In a move that could potentially reshape the commercial aviation landscape, Air China has announced its intention to purchase 100 Comac C919 jets in a deal valued at $10.8 billion based on list prices. This significant order represents a major vote of confidence in the homegrown aircraft manufacturer, Commercial Aircraft Corp. of China (Comac), and its ambitious bid to challenge the duopoly of Airbus and Boeing in the global market.
The deal, which will see the delivery of the planes between 2024 and 2031, marks a significant expansion of Air China’s fleet of almost 500 airplanes. The airline, one of China’s three largest carriers, had previously only ordered a handful of C919s, making this latest announcement a substantial leap forward in its commitment to the domestic manufacturer.

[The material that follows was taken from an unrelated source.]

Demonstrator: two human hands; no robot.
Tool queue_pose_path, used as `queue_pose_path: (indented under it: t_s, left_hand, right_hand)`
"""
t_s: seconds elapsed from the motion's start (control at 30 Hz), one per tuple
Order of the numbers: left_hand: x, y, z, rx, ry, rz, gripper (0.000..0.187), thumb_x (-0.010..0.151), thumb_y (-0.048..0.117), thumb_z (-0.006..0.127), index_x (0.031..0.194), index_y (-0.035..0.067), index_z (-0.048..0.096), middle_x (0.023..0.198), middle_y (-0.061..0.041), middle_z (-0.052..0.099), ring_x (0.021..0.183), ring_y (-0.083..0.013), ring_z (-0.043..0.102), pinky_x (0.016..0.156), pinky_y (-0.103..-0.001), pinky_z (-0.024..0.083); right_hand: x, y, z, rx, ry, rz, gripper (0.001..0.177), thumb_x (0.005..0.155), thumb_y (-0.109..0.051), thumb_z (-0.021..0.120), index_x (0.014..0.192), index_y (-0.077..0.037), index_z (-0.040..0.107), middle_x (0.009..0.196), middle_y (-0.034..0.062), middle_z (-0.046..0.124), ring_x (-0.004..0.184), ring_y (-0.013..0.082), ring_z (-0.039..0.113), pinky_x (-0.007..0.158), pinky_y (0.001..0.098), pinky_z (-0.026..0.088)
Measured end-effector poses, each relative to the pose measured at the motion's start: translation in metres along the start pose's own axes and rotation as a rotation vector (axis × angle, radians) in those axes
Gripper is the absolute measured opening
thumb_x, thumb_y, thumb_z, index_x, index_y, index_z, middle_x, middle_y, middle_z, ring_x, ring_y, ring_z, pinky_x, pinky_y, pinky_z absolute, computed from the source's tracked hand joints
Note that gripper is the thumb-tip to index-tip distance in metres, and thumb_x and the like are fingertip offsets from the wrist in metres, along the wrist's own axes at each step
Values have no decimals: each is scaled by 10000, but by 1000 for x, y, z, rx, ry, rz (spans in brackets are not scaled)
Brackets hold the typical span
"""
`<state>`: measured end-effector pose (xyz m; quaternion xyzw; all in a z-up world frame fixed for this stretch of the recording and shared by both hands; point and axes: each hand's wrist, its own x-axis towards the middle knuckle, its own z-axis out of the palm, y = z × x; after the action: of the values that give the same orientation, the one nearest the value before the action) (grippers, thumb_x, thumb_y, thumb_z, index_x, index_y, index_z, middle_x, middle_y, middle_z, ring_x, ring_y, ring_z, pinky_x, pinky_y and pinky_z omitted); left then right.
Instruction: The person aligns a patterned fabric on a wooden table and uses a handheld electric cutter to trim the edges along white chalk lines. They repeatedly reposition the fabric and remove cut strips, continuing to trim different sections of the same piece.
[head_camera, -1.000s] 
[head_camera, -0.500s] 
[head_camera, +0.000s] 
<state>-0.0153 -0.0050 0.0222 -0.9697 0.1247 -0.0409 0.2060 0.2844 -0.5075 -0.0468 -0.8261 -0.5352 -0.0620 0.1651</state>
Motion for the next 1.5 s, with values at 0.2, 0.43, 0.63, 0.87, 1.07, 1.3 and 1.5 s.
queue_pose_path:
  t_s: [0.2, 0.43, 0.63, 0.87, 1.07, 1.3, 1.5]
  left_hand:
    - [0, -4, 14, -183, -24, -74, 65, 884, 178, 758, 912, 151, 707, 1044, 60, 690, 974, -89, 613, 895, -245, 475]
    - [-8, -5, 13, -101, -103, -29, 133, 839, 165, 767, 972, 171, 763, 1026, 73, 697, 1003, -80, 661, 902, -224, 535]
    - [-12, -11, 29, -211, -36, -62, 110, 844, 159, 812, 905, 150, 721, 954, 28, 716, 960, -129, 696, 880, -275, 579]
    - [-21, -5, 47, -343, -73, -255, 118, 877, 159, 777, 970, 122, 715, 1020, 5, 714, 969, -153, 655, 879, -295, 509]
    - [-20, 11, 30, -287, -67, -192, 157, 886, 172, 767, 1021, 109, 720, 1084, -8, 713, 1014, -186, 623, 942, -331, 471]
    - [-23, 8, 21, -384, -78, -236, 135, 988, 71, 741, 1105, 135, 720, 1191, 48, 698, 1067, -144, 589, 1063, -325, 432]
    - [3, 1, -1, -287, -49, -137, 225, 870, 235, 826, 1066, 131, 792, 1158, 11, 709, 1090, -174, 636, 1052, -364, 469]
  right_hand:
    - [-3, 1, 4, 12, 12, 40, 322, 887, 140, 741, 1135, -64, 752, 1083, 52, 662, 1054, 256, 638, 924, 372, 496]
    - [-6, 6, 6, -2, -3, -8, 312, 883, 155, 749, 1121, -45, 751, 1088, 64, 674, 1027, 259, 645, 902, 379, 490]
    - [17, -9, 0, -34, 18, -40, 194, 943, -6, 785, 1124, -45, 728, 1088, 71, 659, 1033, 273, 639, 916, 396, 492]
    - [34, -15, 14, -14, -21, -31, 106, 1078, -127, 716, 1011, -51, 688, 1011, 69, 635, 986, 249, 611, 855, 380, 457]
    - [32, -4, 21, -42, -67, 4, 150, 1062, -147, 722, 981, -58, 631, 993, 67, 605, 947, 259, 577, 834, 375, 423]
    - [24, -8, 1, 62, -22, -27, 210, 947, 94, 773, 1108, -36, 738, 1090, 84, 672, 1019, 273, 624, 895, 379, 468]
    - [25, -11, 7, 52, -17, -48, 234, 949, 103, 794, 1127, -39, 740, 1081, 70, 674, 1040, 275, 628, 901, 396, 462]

The Comac C919 is positioned as a direct competitor to Boeing’s 737 Max and the Airbus A320neo, two of the most popular and widely used jetliners in the world. Air China’s decision to invest in the C919 is a clear indication of its belief in the aircraft’s capabilities and its potential to compete with established players in the market.
Comac, often referred to as China’s answer to Boeing and Airbus, has been steadily gaining ground in the commercial aviation sector. With the backing of major Chinese airlines like Air China, as well as other carriers like privately owned Suparna Airlines, which recently announced plans to replace its entire Boeing fleet with the C919, Comac is making significant strides towards disrupting the dominance of its Western rivals.
The order from Air China is a significant milestone for Comac and a testament to the growing confidence in China’s ability to compete on the global stage in the field of commercial aviation. As the C919 continues to garner interest and orders from airlines around the world, the future looks promising for Comac and its ambitions to challenge the status quo in the commercial jetliner market.